- PROBLEM DETAILS
Copy exactly the lines of the data below, beginning with the line with "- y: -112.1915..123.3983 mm" and ending with the line with "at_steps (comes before". Pictures are to be omitted.

+++ DATA FOR THE TASK

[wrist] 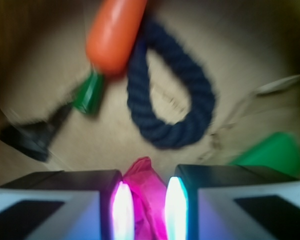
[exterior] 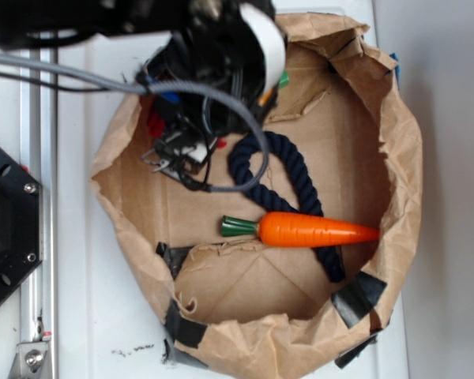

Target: Grab the red paper.

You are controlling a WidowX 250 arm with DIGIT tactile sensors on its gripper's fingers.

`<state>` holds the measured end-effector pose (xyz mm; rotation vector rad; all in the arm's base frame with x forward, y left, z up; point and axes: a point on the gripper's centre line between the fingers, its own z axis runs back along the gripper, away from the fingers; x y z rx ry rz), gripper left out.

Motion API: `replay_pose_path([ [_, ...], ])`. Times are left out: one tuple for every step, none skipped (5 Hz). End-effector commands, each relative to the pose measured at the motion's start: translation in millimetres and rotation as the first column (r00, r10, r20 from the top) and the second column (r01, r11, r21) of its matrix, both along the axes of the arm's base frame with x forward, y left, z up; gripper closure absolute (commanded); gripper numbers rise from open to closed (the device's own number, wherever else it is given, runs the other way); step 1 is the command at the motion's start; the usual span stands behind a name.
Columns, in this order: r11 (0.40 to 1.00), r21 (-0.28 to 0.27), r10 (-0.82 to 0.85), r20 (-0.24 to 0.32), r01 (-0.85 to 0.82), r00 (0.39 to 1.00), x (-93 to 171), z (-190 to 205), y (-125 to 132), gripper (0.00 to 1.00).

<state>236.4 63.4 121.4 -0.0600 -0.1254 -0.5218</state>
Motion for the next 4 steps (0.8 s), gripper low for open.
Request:
replay_pose_path([
  [0.956, 0.008, 0.293, 0.049, -0.294, 0.955, 17.9, 82.7, 2.8, 1.0],
  [0.933, -0.012, 0.359, 0.065, -0.359, 0.931, 17.4, 93.1, -0.1, 1.0],
  [0.915, -0.051, 0.404, 0.078, -0.401, 0.911, 18.0, 94.2, -2.1, 1.0],
  [0.93, -0.05, 0.367, 0.053, -0.365, 0.929, 20.6, 95.0, 0.0, 1.0],
])
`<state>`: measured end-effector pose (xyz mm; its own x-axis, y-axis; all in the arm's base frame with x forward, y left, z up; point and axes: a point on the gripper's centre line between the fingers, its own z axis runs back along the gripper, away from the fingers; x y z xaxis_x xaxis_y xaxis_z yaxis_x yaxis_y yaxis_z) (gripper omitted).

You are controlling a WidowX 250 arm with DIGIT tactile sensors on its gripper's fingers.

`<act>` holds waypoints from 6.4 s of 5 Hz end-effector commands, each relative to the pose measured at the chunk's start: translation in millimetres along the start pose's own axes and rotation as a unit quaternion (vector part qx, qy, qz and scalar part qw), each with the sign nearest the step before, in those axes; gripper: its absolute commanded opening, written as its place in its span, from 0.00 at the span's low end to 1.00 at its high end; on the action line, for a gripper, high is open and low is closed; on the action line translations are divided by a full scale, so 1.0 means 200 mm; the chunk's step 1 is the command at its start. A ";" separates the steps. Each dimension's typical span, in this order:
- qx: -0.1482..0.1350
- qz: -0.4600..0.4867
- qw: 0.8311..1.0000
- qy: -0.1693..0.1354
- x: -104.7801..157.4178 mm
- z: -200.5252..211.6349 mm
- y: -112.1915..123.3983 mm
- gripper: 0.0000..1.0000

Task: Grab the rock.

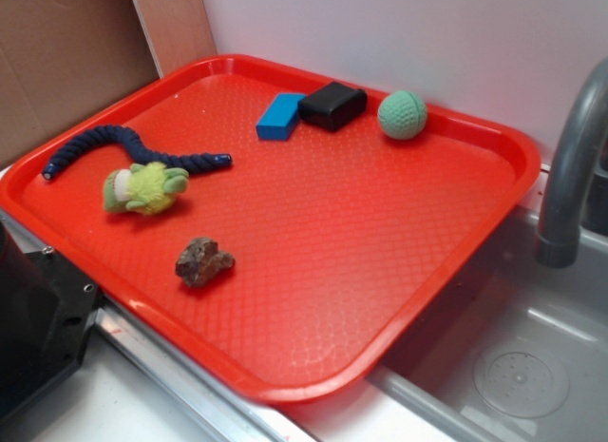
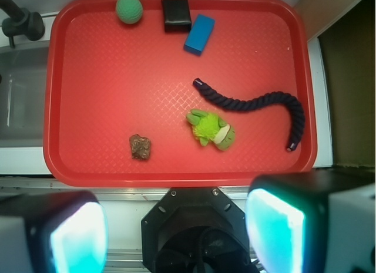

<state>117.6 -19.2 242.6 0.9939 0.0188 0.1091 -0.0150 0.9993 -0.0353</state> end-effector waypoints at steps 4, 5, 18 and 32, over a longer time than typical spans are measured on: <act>0.018 0.013 1.000 0.010 -0.02 -0.48 -0.07 1.00; -0.001 -0.004 1.000 0.012 0.09 -0.68 -0.16 1.00; 0.013 0.052 0.998 -0.019 0.29 -0.38 0.07 0.00; -0.031 -0.035 0.992 0.117 -0.12 -1.14 -0.15 0.00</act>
<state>129.2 -54.0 13.6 0.9904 -0.0734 -0.1174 0.0627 0.9937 -0.0924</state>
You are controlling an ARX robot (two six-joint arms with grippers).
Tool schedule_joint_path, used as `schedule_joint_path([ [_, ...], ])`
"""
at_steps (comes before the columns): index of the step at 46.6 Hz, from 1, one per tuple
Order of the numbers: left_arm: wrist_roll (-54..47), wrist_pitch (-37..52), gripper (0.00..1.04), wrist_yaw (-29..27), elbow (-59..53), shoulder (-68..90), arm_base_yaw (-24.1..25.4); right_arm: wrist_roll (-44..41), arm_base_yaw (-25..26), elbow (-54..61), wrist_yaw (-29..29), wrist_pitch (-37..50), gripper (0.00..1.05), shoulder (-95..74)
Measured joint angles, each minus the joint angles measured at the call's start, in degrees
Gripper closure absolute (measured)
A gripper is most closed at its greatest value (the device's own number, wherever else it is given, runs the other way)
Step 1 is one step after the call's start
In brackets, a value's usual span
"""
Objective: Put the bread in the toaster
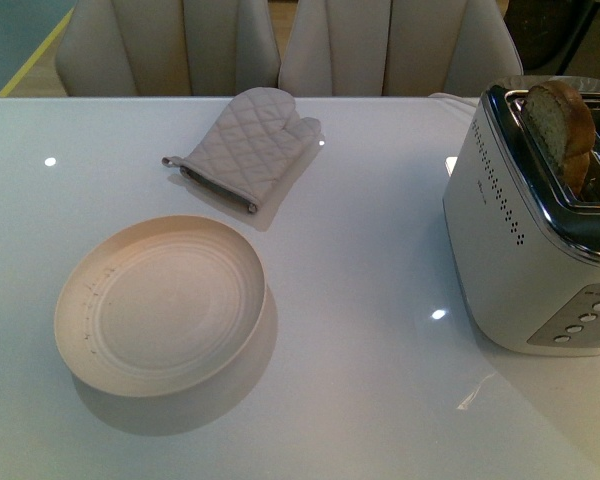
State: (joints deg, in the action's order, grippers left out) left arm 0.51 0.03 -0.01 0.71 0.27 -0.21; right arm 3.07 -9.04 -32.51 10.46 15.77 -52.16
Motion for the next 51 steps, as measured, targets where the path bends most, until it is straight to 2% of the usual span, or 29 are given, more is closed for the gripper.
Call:
schedule_joint_path([
  [2,0.0,0.0,0.07,0.0,0.0,0.0,0.0,-1.18,0.79,4.59,-2.43,6.78,0.36,2.32],
  [4,0.0,0.0,0.07,0.0,0.0,0.0,0.0,-1.53,1.31,7.15,-3.1,8.81,0.43,3.26],
  [13,0.0,0.0,0.07,0.0,0.0,0.0,0.0,-2.54,4.0,17.73,-5.68,11.52,0.87,9.64],
  [17,-0.02,0.0,0.07,0.02,0.0,0.0,0.0,-2.71,7.41,20.17,-9.94,11.54,1.03,12.04],
  [21,0.0,0.0,0.07,-0.02,0.0,0.0,0.0,-2.8,8.79,22.6,-10.1,11.45,1.03,14.53],
  [47,-0.02,0.0,0.07,0.0,0.0,0.0,0.0,-2.8,8.85,30.45,-10.34,2.32,1.03,31.65],
  [51,-0.02,0.0,0.07,0.0,0.0,0.0,0.0,-2.82,8.85,31.41,-10.32,3.06,1.03,33.27],
])
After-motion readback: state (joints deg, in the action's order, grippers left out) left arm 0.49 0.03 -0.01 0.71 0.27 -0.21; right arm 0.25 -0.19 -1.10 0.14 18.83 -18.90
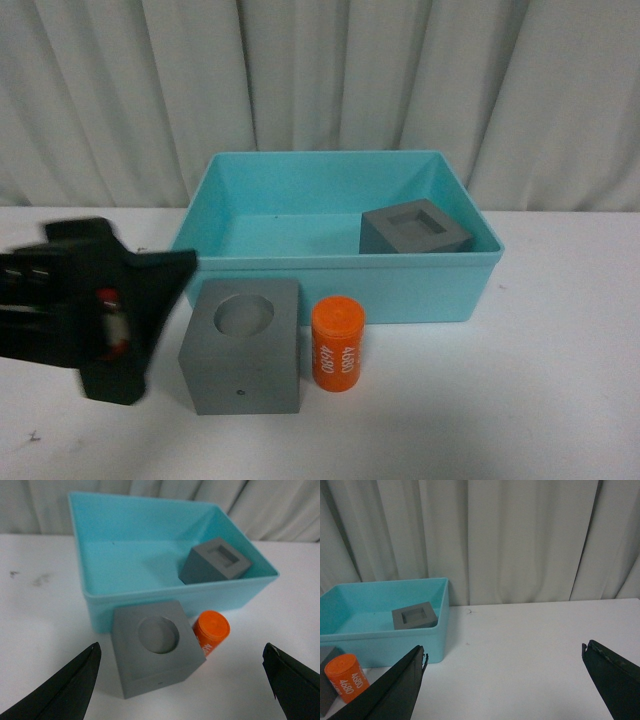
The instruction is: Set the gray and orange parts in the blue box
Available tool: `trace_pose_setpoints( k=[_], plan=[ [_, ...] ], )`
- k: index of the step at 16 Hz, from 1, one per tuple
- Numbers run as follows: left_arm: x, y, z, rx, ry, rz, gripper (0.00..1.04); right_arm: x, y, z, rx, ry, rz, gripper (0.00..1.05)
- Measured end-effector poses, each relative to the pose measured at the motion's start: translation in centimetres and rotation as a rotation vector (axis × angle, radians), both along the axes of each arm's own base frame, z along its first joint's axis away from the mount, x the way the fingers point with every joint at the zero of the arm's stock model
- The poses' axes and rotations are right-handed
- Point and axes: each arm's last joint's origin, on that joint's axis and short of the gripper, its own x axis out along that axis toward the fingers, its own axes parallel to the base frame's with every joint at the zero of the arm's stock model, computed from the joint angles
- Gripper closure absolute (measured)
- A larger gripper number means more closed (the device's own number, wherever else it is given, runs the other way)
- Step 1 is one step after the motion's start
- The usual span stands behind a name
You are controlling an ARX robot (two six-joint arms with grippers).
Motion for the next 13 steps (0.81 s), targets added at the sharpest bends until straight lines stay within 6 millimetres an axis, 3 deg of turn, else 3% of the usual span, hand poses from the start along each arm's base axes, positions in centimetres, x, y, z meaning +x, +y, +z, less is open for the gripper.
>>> trace_pose_setpoints(
  k=[3,5,9,13],
  plan=[
    [4.0,-1.9,-3.7,0.040,0.200,-0.006,0.07,0.0,0.0,0.0,0.000,0.000,0.000,0.06],
    [6.0,-2.1,-4.8,0.065,0.257,0.034,0.07,0.0,0.0,0.0,0.000,0.000,0.000,0.06],
    [9.3,-2.4,-3.7,0.115,0.292,0.077,0.07,0.0,0.0,0.0,0.000,0.000,0.000,0.06],
    [10.4,-3.2,-4.9,0.291,0.373,0.070,0.07,0.0,0.0,0.0,0.000,0.000,0.000,0.06]
  ],
)
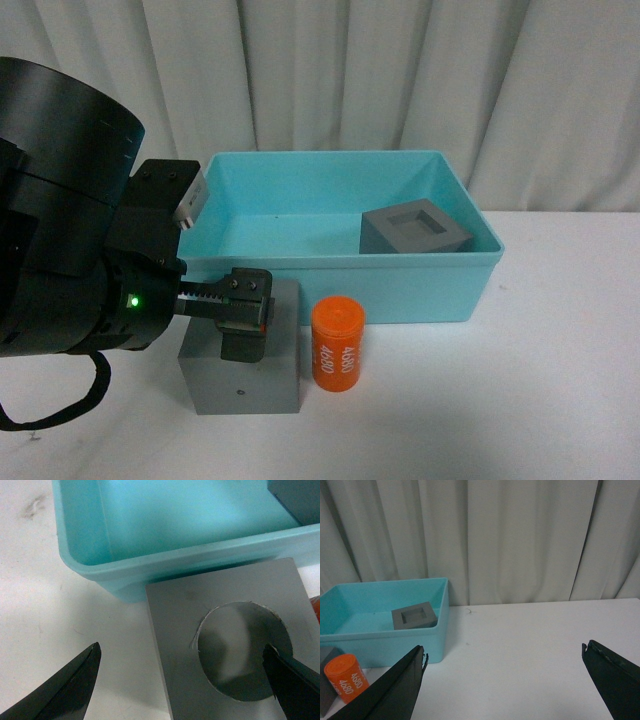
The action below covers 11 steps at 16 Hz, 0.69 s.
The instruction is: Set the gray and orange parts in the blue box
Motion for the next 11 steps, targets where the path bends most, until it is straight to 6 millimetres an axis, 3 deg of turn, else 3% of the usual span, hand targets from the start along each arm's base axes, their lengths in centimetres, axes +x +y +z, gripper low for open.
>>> trace_pose_setpoints(
  k=[6,11],
  plan=[
    [1.2,-0.9,-0.6,0.080,0.019,-0.009,0.07,0.0,0.0,0.0,0.000,0.000,0.000,0.06],
    [1.3,-1.1,-0.6,0.068,0.037,-0.026,0.57,0.0,0.0,0.0,0.000,0.000,0.000,0.06]
  ],
)
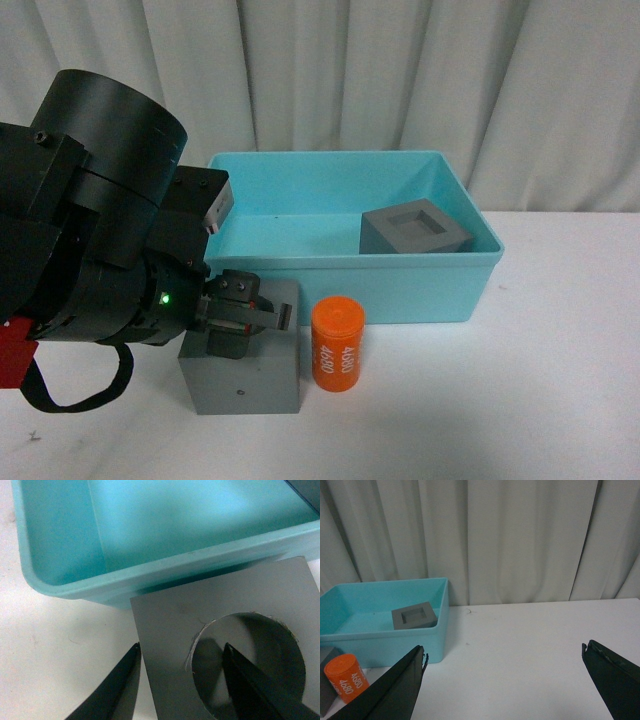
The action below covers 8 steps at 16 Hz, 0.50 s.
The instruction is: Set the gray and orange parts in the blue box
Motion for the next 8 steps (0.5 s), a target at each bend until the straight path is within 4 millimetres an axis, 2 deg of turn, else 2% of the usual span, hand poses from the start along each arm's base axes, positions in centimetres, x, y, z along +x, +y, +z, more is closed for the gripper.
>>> trace_pose_setpoints(
  k=[2,3,8],
  plan=[
    [0.1,0.4,0.0,-0.006,0.003,0.010,0.75,0.0,0.0,0.0,0.000,0.000,0.000,0.06],
    [0.2,0.5,0.2,-0.015,0.002,0.013,0.80,0.0,0.0,0.0,0.000,0.000,0.000,0.06],
    [-0.2,1.7,0.4,-0.020,0.016,0.013,0.83,0.0,0.0,0.0,0.000,0.000,0.000,0.06]
  ],
)
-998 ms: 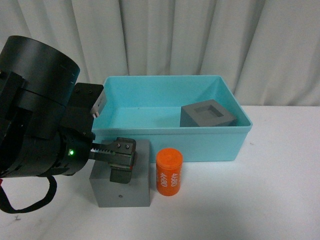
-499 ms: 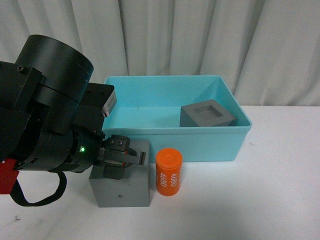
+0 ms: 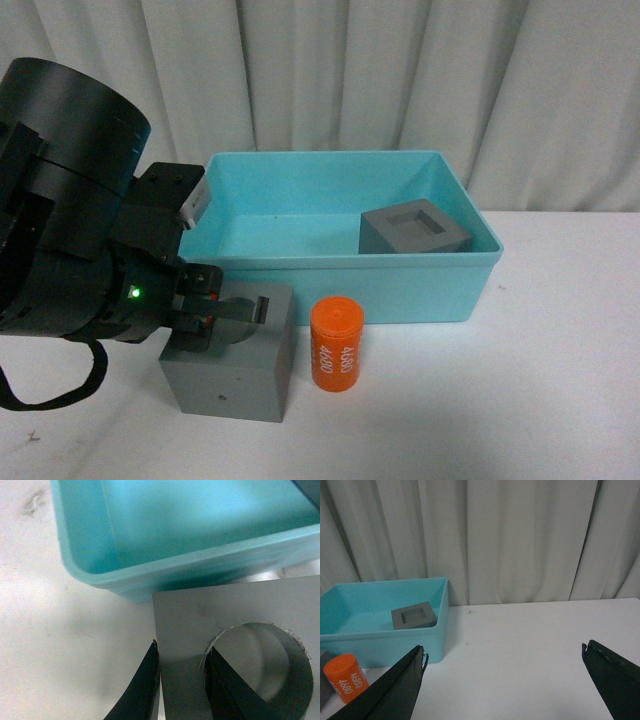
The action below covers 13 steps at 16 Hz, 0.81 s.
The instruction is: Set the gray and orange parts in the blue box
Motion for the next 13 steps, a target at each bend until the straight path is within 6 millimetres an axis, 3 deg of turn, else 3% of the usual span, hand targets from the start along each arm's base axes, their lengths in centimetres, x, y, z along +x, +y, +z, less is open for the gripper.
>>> trace_pose_setpoints(
  k=[4,7,10,13],
  plan=[
    [-3.0,4.3,1.4,0.095,0.075,-0.082,0.84,0.0,0.0,0.0,0.000,0.000,0.000,0.06],
    [-3.8,5.2,5.8,0.068,-0.010,-0.113,0.84,0.0,0.0,0.0,0.000,0.000,0.000,0.06],
    [-3.1,2.6,12.0,-0.004,-0.195,-0.179,0.84,0.0,0.0,0.0,0.000,0.000,0.000,0.06],
    [-1.3,-1.5,14.4,-0.041,-0.240,-0.229,0.84,0.0,0.0,0.0,0.000,0.000,0.000,0.06]
  ],
)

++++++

- EXERCISE SOLUTION
- y: -112.1915..123.3983 mm
- gripper: 0.0000..1.0000

Task: Grab the rock.


<state>117.6 -19.2 242.6 0.9939 0.0188 0.1091 -0.0150 0.9993 -0.0353</state> end-effector waypoints at steps 4, 5, 18 and 32, over a longer time than typical spans are measured on: <act>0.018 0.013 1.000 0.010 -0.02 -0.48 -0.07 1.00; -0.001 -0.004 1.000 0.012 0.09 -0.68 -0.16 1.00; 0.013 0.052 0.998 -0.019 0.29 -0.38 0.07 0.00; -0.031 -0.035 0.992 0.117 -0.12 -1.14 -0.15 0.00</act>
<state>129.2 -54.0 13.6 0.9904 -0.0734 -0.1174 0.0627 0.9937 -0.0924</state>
You are controlling an ARX robot (two six-joint arms with grippers).
Tool schedule_joint_path, used as `schedule_joint_path([ [_, ...], ])`
"""
at_steps (comes before the columns): index of the step at 46.6 Hz, from 1, one per tuple

What this exercise required is now done.